Often, the children placed in Knight’s class needed extra support. “Kids with anxiety, kids with severe trauma,” Knight told RANGE. And though that can be a lot for a veteran teacher, let alone a person early in his career — Knight is 25, and started teaching at 21 — it felt like a natural fit for him, he said. “I have a lot of background in that — that’s one of my skill sets.”

Brower remembers Knight doing small, meaningful things to break classroom monotony, like teaching math outside on nice days. Knight encouraged students to celebrate wins and get comfortable talking about hardship and disappointment by holding Monday conversations in which students were encouraged to share a “hi” and a “lo” from the previous week. 
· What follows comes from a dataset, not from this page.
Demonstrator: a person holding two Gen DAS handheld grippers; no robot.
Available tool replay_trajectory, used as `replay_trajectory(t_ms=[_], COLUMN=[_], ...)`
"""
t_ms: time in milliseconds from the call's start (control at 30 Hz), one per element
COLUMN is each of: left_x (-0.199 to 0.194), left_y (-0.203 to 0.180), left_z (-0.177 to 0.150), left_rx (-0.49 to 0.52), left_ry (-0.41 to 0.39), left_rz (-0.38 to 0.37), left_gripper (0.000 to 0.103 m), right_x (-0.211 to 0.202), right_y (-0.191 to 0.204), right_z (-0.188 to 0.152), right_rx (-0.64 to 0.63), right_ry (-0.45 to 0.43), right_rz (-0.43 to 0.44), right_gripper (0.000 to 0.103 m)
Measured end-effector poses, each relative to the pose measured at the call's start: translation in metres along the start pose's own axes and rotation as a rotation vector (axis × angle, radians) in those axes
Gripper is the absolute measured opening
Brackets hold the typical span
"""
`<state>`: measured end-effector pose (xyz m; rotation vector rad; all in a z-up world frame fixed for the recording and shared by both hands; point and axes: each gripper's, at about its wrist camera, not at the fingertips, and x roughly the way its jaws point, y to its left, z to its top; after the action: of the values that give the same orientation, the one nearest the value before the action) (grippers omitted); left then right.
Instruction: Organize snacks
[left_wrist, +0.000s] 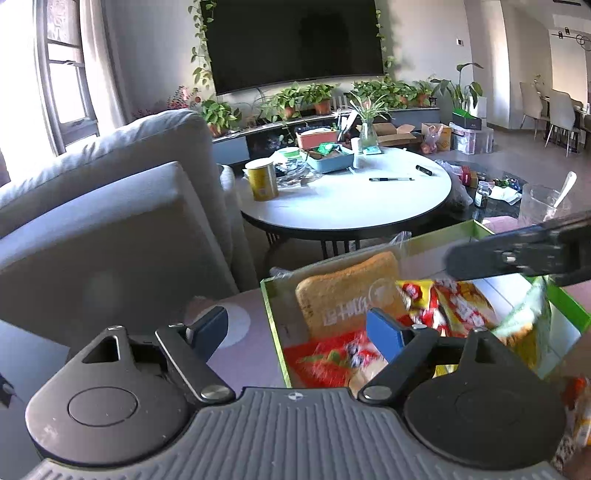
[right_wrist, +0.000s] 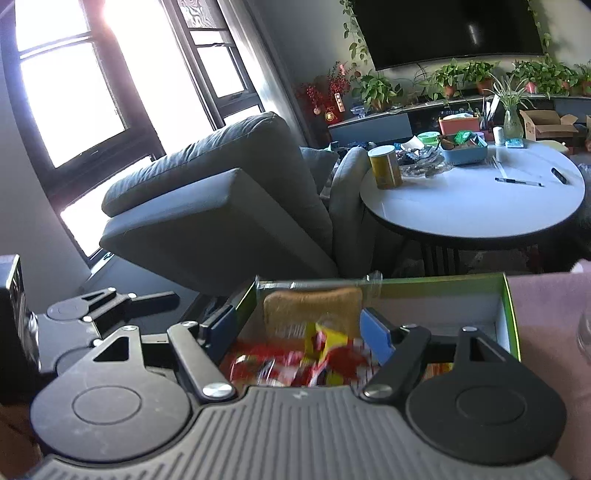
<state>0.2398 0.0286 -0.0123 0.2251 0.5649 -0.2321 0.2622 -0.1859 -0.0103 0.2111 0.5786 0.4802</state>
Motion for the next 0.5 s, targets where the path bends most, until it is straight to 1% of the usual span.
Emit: replay_trajectory(t_ms=[67,167,333,433,500], left_x=[-0.012,-0.027,-0.046,-0.056,-0.059], left_y=[0.003,0.012,0.023,0.026,0.025], left_z=[-0.01,-0.03,-0.071,-0.094,-0.105], left_rx=[-0.009,-0.046,-0.112,-0.163,-0.203], left_ry=[0.006,0.038,0.125,0.154,0.184], left_rz=[0.015,0.022,-0.034,-0.071,-0.074], left_gripper=[0.081,0.082,0.082,0.082,0.082], right_x=[-0.009,-0.027,-0.054,-0.065,-0.072], right_y=[0.002,0.007,0.013,0.015,0.018], right_z=[-0.007,-0.021,-0.048,-0.062,-0.07], right_rx=[-0.002,-0.015,-0.041,-0.031,-0.028], right_ry=[0.004,0.007,0.018,0.04,0.052], right_rz=[0.005,0.019,0.026,0.033,0.042], right_gripper=[0.06,0.061,0.063,0.063,0.063])
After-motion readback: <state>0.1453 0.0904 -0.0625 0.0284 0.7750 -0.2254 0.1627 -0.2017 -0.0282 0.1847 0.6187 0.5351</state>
Knight would share his own positive experiences as a way to model healthy relationships. Simple things like long walks or going sledding with his wife. Research shows when teachers connect with students on a personal level, within certain boundaries, it can improve learning.

Professional accolades accompanied the praise from parents and peers. Brentwood’s principal, Alicia Eckman, had stacked Knight’s most recent evaluation with “distinguished” marks. In just his second year of teaching, the young educator had received KHQ’s coveted “Teacher of the Month” award.

But in March of 2023, things changed dramatically.

That month, in the corner of his classroom where he displayed his personal keepsakes, Knight hung a Pride flag. He said he did so in a spirit of inclusivity, knowing some of his students at this age had begun feeling that they were different from their peers. “Every year I have two or three students that are out and know it,” Knight told RANGE.

He said he wanted those students — along with others who might still be unsure of their sexuality — to feel safe in his classroom. Knight said he knows firsthand what a lack of safety can do to a young student. He had experienced it himself as a child enrolled in the Mead School District (MSD). 

“I knew I was gay in first grade,” Knight told RANGE. “I said it out loud and students made fun of me, so I never said it again.” 

The lesson was simple, and Knight — always a good student — internalized it deeply: “I just learned you don’t say it out loud.”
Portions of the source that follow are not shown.